== Aim of the exercise ==
Beginning with the line that contains "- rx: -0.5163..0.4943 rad", extract each line through the end of the listing below, with no additions or omissions.

Data section section start

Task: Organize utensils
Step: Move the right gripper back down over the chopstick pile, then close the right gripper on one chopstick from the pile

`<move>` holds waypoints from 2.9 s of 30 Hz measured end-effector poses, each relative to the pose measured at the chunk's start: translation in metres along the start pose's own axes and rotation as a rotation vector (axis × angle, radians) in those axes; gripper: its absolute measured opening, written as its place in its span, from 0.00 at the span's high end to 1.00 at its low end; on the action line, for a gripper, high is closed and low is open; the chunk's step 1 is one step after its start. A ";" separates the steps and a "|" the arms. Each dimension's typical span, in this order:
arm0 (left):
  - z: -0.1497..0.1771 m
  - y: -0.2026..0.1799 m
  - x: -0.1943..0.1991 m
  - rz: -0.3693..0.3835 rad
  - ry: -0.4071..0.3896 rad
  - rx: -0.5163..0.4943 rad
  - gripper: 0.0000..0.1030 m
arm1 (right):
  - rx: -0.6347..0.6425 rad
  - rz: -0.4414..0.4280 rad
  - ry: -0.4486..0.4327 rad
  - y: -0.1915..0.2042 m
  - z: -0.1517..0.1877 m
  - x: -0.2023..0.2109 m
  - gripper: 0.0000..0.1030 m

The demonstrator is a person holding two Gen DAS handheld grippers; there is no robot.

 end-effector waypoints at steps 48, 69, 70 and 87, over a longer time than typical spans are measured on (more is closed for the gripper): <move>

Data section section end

== Exercise solution ==
  - rx: -0.5163..0.4943 rad
  - gripper: 0.0000..0.1030 m
arm1 (right):
  - rx: -0.6347..0.6425 rad
  - rz: -0.4414..0.4280 rad
  - ry: -0.4486..0.4327 rad
  - y: -0.1915..0.2042 m
  - z: -0.1517..0.1877 m
  - x: -0.2023..0.2109 m
  - gripper: 0.0000..0.1030 m

The demonstrator is a person holding two Gen DAS handheld grippers; there is no robot.

 end-effector waypoints at steps 48, 69, 70 and 87, over a longer time than typical spans are measured on (more is closed for the gripper): <move>

The full output has been given.